In What Recipes is Tomato Puree Used?
This one-pan brunch dish is very delectable with a dollop of tomato purée in the mix. In 1 tbsp oil, soften half a chopped red onion, 2 chopped garlic cloves, and 1 deseeded and chopped red chili pepper. 2 tbsp tomato purée, 2 cans cherry tomatoes, 1 sliced, roasted red pepper, and a pinch of sugar are added, and the mixture is cooked for 5 minutes. Make four hollows out of the batter and crack an egg into each. Cover and cook for 5 minutes, or until desired consistency is achieved. Serve with toast and a garnish of chopped coriander.

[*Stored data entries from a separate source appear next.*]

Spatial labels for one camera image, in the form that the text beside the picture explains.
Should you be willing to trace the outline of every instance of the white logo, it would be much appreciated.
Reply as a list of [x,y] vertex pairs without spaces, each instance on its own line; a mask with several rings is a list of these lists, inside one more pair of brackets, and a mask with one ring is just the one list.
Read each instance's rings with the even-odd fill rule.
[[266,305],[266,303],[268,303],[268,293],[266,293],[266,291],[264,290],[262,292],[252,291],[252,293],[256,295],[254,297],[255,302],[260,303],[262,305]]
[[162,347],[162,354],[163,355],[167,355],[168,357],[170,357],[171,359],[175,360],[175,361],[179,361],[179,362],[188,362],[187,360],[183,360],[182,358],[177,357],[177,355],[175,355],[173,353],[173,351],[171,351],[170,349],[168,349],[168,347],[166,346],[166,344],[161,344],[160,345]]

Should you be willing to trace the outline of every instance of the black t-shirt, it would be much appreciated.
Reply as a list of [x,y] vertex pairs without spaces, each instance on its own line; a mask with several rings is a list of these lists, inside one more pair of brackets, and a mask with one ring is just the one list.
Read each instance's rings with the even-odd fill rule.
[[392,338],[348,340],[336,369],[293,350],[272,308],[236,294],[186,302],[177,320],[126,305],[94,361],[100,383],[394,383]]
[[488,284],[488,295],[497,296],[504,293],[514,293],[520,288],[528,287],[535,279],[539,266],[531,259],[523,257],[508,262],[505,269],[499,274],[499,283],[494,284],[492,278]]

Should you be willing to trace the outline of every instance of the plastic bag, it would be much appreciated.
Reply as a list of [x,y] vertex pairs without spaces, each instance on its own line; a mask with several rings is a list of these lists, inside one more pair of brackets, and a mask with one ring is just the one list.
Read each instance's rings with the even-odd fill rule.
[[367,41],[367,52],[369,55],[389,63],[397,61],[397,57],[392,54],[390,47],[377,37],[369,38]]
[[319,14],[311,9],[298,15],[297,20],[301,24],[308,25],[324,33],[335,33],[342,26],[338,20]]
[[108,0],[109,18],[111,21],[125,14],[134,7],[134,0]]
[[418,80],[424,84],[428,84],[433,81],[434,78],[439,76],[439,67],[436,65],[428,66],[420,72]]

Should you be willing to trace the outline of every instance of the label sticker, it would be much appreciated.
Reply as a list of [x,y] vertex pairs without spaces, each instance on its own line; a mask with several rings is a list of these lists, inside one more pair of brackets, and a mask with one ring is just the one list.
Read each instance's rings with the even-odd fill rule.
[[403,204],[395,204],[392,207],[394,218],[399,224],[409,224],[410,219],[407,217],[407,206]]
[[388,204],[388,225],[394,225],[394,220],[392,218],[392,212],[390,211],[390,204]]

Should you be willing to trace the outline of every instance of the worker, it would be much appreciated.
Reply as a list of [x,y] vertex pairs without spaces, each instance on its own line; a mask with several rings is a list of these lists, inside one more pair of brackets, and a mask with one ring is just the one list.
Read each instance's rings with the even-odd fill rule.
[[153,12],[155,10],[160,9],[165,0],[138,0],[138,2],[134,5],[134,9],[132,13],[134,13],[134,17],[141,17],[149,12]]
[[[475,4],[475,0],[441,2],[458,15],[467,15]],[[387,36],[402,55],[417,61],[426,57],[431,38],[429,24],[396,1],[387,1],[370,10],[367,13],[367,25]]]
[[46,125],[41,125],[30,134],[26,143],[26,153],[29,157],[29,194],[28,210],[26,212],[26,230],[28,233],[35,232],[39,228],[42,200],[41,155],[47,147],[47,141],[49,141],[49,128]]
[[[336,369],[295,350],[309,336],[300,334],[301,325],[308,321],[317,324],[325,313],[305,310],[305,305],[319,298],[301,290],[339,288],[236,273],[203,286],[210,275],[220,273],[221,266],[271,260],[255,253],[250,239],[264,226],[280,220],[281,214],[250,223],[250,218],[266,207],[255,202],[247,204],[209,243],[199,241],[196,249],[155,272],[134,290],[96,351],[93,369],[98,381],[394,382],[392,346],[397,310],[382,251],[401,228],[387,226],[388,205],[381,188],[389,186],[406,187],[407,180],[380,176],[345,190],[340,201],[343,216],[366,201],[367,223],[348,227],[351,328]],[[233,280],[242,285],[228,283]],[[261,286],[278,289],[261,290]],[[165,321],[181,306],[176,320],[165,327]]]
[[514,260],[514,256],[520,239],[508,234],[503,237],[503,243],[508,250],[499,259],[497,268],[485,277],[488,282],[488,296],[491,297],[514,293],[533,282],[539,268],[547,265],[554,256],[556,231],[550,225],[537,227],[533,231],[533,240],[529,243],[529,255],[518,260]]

Use tomato purée to top a tart.
Preheat the oven to the gas mark at 7/220°C (fan oven: 200°C). To make a border, score the edges of a 375g ready-rolled piece of puff pastry. 3 tablespoons tomato purée + 4 tablespoons ricotta. Arrange sliced tomatoes and a handful of chopped black olives across the inside rectangle. Sprinkle grated cheese on top and bake for 15-20 minutes. Just before serving, garnish with basil leaves.
Make Marie Rose sauce
Using tomato purée, make your own Marie rose or seafood sauce for a prawn cocktail. In a small bowl, combine 5 tablespoons mayonnaise and 112 tablespoons tomato purée. Add a squeeze of lemon, a dash of Worcestershire sauce and Tabasco, a touch of sugar, and 1 teaspoon brandy to taste.
Use tomato purée in a paella
In a large frying pan, heat 1 tablespoon of oil. Cook for 5 minutes with 1 chopped onion and 1 chopped garlic clove. After that, add 200g/7oz sliced chorizo and heat for 3-4 minutes, or until the chorizo begins to crisp. Cook for 1 minute after adding 300g/11oz paella rice. 1 tablespoon tomato purée, 900 mL/112 pt vegetable stock, and a 400 g chopped tomato can. Cook for 15-20 minutes, stirring occasionally. Cook for 5 minutes after adding 100g/312oz baby broad beans and 1 sliced red pepper. Squeeze half a lemon over the top and sprinkle with chopped fresh parsley.
To make a thick sauce like tomato puree, the tomatoes must first be cooked for a little time before being strained. To prepare tomato puree, remove the peel and seeds from fresh tomatoes before blending on puree mode in a food processor.
While the tomatoes are being pureed, salt and citric acid, such as lemon juice, are added. Premade tomato puree is sold in grocery stores in cans and tubes. The produced puree must be consumed as soon as possible after opening to minimize spoilage. Unlike canned tomato puree, which has a short shelf life, tomato puree in a tube can last up to a month.